Abstract

Lower Triassic marine strata in Spitsbergen accumulated on a mid-to-high latitude ramp in which high-energy foreshore and shoreface facies passed offshore into sheet sandstones of probable hyperpycnite origin. More distal facies include siltstones, shales and dolomitic limestones. Carbon isotope chemostratigraphy comparison allows improved age dating of the Boreal sections and shows a significant hiatus in the upper Spathian. Two major deepening events, in earliest Griesbachian and late Smithian time, are separated by shallowing-upwards trends that culminated in the Dienerian and Spathian substages. The redox record, revealed by changes in bioturbation, palaeoecology, pyrite framboid content and trace metal concentrations, shows anoxic phases alternating with intervals of better ventilation. Only Dienerian–early Smithian time witnessed persistent oxygenation that was sufficient to support a diverse benthic community.

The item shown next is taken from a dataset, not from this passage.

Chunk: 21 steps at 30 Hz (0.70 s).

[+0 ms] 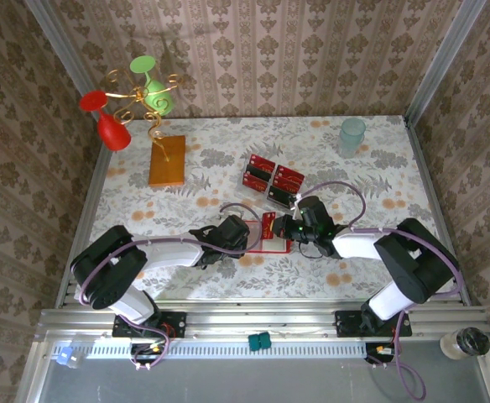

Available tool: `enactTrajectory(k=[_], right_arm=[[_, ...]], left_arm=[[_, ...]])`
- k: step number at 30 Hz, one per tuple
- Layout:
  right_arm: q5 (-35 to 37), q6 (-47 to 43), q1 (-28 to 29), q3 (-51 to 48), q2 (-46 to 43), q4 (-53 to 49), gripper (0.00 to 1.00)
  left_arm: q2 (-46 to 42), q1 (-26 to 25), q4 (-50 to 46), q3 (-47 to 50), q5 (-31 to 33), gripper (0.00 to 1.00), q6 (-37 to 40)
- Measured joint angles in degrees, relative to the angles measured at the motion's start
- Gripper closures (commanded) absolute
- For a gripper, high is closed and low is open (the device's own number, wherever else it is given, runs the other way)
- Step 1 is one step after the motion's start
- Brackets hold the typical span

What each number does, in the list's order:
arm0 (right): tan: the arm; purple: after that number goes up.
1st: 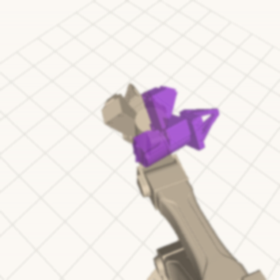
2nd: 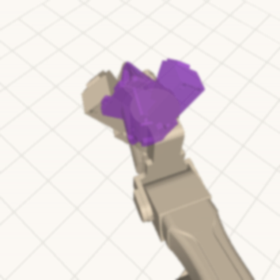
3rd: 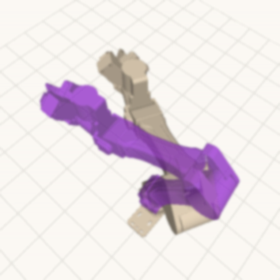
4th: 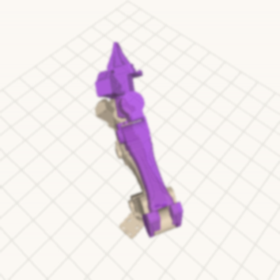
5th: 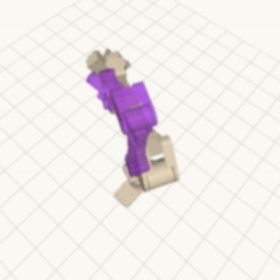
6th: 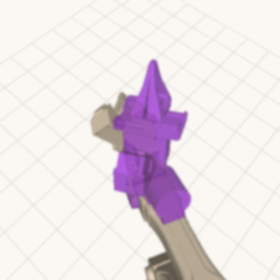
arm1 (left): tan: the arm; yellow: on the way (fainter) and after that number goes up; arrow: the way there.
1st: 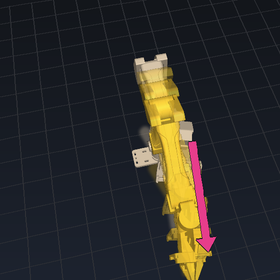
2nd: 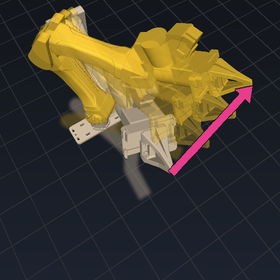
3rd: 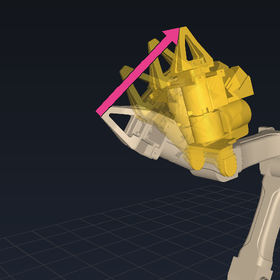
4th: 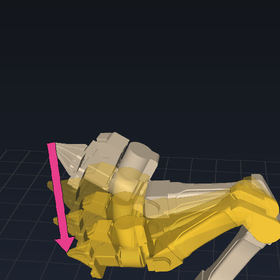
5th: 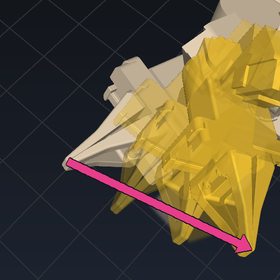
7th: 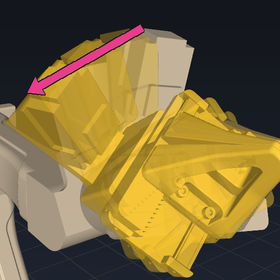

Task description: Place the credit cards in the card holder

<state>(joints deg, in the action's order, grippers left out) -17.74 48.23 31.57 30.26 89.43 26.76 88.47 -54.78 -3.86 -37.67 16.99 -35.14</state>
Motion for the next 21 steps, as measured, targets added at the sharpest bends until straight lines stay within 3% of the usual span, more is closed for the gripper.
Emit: enactTrajectory(k=[21], right_arm=[[-0.3,1.7,0.2,-2.7,1.7,5.6,1.0]], left_arm=[[0.0,0.0,0.0,0.0,0.0,0.39,-0.2]])
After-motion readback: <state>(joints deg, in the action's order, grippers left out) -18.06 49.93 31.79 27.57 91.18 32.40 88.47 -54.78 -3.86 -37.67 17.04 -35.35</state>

The most intensely anoxic, usually euxinic, conditions are best developed in offshore settings, but at times euxinia also developed in upper offshore settings where it is even recorded in hyperpycnite and storm-origin sandstone beds: an extraordinary facet of Spitsbergen's record. The euxinic phases do not track relative water depth changes. For example, the continuous shallowing upwards from the Griesbachian to lower Dienerian was witness to several euxinic phases separated by intervals of more oxic, bioturbated sediments. It is likely that the euxinia was controlled by climatic oscillations rather than intra-basinal factors. It remains to be seen if all the anoxic phases found in Spitsbergen are seen elsewhere, although the wide spread of anoxic facies in the Smithian/Spathian boundary interval is clearly a global event.